Lundi 2 juin 2014, 18 heures, la salle de la Cinémathèque n’était peut être pas pleine de monde, mais l’émotion qu’elle a abritée pouvait couvrir la planète entière.
Annik, la fille de Jean-Louis Hurst était là, qui a servi aux présents un film sur ces Français de nationalité qui ont « trahi » la « trahison ». Les « porteurs de valises », ce nom qu’on leur a donné, qui pourrait réduire leur engagement à sa sémantique, a fini par signifier l’immensité humaine de ces femmes et de ces hommes, qui ont bravé la Barbarie et ont contribué à l’abattre. Ils ont décidé, comme on entre en religion, de rejoindre la lutte de libération du peuple algérien. Ils ont universalisé cette lutte. Ils s’y sont reconnus et l’ont faite leur. Humblement, ils n’ont demandé qu’à servir. Ils ont obéi, dans le respect le plus absolu, aux directives du Front de Libération Nationale, le FLN. Ils se sont faits les « Frères des Frères », au péril de leur vie, sans préjudice du sacrifice qu’ils faisaient de leur sérénité propre et de la sérénité de leurs proches.
Comme celle-ci qui a été arrêtée et qui ne pouvait dire à sa petite fille qu’elle était en prison. Les enfants d’Algériens, eux, pouvaient être fiers que leurs mères ou pères soient arrêtés, pas sa fille. Pas une petite française…Cela aurait été trop compliqué à expliquer, voire impossible à faire comprendre un idéal par trop étrange, celui d’être contre son propre pays au profit d’un autre. Faire la guerre à la guerre coloniale. C’était l’une de ces difficultés, et pas la moindre, d’être ce qu’ils étaient, dans un monde où les camps ennemis se définissent autrement que selon les critères de l’internationalisme des droits humains. Selon le sentiment qui a envahi Jean-Louis Hurst lorsqu’il a déserté.
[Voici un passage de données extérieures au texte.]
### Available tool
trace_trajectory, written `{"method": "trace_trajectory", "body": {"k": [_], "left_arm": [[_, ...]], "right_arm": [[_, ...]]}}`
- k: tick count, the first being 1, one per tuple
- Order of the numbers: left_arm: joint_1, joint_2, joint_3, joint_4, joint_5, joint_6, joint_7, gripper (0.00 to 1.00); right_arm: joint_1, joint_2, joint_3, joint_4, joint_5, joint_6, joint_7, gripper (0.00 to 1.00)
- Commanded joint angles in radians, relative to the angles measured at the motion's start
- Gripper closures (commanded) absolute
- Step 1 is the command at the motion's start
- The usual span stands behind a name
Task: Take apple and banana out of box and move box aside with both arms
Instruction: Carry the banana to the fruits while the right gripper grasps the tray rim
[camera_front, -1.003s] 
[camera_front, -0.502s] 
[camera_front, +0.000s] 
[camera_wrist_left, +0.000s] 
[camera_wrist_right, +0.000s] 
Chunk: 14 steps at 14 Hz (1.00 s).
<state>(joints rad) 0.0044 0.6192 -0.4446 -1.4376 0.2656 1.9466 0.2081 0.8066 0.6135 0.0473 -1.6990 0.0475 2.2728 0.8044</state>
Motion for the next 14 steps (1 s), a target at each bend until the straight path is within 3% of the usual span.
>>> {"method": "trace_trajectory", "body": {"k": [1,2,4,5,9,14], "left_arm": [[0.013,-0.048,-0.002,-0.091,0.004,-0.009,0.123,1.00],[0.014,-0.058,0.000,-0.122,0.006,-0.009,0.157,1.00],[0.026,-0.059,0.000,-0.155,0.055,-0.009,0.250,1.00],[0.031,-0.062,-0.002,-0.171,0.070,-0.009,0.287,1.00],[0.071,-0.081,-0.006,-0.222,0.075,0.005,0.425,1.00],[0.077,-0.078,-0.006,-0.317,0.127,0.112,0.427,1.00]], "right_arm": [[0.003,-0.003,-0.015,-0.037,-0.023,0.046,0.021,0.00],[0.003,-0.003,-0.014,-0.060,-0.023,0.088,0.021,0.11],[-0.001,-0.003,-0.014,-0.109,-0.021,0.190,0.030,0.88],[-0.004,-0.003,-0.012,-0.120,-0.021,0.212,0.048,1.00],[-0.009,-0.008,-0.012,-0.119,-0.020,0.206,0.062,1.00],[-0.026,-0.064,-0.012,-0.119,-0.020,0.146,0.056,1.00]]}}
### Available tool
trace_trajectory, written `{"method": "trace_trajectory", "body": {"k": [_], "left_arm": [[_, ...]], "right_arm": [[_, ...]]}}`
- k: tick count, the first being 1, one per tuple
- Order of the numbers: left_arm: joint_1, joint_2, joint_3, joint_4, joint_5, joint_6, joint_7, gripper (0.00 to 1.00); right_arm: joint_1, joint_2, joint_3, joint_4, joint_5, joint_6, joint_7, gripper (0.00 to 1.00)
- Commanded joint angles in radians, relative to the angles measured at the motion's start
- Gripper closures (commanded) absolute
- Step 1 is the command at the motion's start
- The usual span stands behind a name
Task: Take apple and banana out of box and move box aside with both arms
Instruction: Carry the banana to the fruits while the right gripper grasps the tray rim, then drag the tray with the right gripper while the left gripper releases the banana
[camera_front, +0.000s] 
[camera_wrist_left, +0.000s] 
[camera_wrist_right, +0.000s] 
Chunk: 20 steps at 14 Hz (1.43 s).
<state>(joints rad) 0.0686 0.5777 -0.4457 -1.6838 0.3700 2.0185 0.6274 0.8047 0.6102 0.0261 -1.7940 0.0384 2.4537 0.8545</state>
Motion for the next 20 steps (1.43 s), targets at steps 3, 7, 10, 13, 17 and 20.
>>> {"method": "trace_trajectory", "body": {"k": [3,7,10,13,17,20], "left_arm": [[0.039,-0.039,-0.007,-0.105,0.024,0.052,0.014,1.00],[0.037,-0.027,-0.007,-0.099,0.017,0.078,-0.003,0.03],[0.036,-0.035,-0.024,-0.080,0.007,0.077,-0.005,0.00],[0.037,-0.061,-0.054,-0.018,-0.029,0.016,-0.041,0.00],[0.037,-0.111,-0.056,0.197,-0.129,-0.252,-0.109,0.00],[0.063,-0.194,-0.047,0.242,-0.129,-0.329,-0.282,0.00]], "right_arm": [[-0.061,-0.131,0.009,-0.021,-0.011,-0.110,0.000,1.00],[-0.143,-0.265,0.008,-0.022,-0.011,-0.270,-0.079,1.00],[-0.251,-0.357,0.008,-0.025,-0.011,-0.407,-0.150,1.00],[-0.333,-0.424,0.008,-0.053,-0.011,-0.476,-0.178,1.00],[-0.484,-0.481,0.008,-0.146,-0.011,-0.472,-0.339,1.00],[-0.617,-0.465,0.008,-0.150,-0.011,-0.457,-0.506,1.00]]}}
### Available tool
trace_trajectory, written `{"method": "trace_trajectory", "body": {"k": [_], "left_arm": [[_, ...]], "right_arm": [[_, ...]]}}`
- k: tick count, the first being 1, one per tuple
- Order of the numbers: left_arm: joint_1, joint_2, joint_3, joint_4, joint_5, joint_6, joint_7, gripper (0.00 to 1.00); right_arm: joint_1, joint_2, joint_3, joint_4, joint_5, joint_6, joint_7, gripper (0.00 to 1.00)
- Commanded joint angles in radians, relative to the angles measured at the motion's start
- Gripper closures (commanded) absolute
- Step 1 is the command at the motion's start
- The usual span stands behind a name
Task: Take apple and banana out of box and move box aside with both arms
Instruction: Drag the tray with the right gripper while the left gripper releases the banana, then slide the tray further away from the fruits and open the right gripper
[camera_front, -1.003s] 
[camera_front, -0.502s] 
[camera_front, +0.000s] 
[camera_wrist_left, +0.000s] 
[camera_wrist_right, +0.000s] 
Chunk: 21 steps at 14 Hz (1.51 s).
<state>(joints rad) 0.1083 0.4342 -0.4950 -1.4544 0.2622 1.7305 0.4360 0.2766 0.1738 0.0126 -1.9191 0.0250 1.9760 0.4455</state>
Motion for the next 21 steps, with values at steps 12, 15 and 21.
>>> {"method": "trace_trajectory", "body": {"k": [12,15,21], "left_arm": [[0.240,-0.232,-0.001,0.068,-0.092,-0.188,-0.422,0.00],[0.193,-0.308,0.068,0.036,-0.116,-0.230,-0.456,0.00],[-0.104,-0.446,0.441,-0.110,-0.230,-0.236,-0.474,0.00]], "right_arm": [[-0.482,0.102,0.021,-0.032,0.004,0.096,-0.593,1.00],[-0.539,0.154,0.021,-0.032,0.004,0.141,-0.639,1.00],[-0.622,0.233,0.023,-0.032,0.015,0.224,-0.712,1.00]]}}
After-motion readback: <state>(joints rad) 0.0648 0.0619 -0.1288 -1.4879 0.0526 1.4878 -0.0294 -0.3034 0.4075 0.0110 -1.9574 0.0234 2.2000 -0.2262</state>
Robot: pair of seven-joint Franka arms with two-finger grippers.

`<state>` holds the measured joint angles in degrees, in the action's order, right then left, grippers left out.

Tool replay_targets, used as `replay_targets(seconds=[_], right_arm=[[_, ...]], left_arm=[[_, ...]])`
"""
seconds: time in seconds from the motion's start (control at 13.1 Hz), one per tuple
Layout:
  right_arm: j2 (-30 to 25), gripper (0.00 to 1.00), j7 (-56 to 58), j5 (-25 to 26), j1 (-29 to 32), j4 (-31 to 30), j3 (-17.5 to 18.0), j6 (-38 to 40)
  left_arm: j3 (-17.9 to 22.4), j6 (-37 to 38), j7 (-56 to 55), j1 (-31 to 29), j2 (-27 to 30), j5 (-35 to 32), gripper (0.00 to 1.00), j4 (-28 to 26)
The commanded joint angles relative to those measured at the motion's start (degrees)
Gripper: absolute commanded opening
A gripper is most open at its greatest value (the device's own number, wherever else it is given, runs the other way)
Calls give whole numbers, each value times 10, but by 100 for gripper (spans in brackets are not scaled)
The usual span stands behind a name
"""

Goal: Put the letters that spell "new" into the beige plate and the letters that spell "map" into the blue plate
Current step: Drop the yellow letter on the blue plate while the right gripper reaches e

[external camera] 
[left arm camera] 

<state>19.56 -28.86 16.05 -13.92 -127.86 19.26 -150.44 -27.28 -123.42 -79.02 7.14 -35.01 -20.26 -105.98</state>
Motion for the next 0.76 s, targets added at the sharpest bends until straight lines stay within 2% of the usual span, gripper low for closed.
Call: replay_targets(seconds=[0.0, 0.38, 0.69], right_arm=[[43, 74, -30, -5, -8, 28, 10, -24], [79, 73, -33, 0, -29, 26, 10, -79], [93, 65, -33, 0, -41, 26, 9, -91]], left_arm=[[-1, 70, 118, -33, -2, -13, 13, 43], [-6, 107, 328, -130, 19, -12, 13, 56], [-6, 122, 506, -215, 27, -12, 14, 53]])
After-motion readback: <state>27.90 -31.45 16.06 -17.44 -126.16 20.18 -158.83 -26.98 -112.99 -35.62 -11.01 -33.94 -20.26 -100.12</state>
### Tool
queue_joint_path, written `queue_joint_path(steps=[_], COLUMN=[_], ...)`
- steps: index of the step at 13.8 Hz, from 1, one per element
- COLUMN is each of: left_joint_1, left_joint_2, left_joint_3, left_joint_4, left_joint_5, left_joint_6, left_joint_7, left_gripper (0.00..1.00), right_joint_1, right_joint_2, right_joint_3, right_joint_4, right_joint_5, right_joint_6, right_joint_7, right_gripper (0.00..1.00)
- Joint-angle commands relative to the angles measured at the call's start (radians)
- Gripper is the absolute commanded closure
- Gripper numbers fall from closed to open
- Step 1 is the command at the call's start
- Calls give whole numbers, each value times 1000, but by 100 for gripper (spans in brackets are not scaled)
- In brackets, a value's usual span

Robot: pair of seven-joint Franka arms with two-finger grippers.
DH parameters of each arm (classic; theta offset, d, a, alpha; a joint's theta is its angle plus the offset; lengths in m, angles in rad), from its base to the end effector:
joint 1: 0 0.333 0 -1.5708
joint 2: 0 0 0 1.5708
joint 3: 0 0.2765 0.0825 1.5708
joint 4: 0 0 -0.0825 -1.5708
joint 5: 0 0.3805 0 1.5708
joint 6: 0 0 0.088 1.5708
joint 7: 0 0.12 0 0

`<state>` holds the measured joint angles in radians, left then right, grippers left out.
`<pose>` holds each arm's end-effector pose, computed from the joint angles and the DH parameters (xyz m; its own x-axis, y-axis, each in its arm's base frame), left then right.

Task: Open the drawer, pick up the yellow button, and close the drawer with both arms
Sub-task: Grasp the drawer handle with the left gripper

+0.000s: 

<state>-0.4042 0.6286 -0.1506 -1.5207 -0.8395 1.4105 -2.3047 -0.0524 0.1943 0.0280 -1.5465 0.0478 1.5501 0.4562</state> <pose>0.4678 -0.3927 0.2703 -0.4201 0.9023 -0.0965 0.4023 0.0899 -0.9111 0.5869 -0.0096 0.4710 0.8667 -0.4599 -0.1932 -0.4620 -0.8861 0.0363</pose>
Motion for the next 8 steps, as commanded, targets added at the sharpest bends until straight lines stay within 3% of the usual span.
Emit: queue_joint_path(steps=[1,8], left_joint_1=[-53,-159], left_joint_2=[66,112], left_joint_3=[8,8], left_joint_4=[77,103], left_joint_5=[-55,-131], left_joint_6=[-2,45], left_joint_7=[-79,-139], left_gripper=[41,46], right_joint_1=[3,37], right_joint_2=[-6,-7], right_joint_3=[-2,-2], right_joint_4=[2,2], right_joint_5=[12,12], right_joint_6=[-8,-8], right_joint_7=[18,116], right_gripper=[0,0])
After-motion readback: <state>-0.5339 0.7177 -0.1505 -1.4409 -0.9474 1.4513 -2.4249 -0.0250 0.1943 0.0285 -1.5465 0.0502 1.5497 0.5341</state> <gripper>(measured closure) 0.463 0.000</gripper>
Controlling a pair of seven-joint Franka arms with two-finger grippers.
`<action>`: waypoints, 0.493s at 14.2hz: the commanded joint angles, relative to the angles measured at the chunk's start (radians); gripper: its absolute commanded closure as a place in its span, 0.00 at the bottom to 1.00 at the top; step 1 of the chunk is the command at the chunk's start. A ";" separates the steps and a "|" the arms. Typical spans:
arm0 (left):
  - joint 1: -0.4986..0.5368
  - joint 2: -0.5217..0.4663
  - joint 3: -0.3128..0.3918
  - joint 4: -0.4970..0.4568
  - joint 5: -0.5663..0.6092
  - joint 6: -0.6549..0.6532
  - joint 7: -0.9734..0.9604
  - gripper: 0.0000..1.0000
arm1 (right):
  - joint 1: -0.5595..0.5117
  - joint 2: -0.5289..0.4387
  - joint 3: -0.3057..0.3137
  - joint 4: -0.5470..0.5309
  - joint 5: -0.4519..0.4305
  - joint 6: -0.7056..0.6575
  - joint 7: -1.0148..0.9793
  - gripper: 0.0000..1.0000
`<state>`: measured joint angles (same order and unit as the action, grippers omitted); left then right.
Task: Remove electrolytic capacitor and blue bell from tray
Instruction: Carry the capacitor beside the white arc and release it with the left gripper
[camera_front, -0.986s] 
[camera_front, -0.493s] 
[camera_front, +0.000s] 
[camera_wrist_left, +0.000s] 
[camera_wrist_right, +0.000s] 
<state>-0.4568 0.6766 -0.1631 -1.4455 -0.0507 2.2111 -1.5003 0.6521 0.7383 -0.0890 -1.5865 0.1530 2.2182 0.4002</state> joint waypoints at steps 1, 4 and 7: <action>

Un sentiment de joie, celui d’avoir « perdu un pays », mais d’avoir « gagné l’humanité ». Un sentiment de plénitude pour ce prêtre chrétien qui a considéré, dans sa foi propre, que « dieu est faible et qu’il fallait l’aider », par l’aide qu’il fallait apporter aux opprimés.
Un sentiment de raison pour celui-ci qui a « trahi la trahison », la trahison des idéaux de justice s’entend. Le sentiment de celui-là qui, sorti de l’armée coloniale où il se méprisait, se trouvait en accord avec sa conscience de communiste de se battre contre le colonialisme et non pour lui. Ils étaient des femmes et des hommes que l’Histoire seule sait produire, quand le besoin se fait sentir de bousculer un ordre inique, lorsque les seules valeurs qui vaillent sont de détruire le mal. Ils étaient des êtres d’exception par qui se réalise la fraternité, telle que celle qui a libéré le peuple algérien du crime. Celle qui « construit des ponts » entre les peuples.
Ils auront reproduit la « résistance française » contre leur propre Etat, car il était du côté de l’injustice. Selon les mêmes motifs de révolte qui ont animé les résistants au régime du maréchal Pétain et aux forces d’occupation nazies. Ils n’ont pas cherché la gloire, ils ne l’ont pas revendiquée. Connus ou inconnus, ils sont restés humbles, avec l’inestimable et indicible satisfaction du devoir accompli. Et au-delà, ils ont donné le magnifique exemple du don de soi aux causes justes.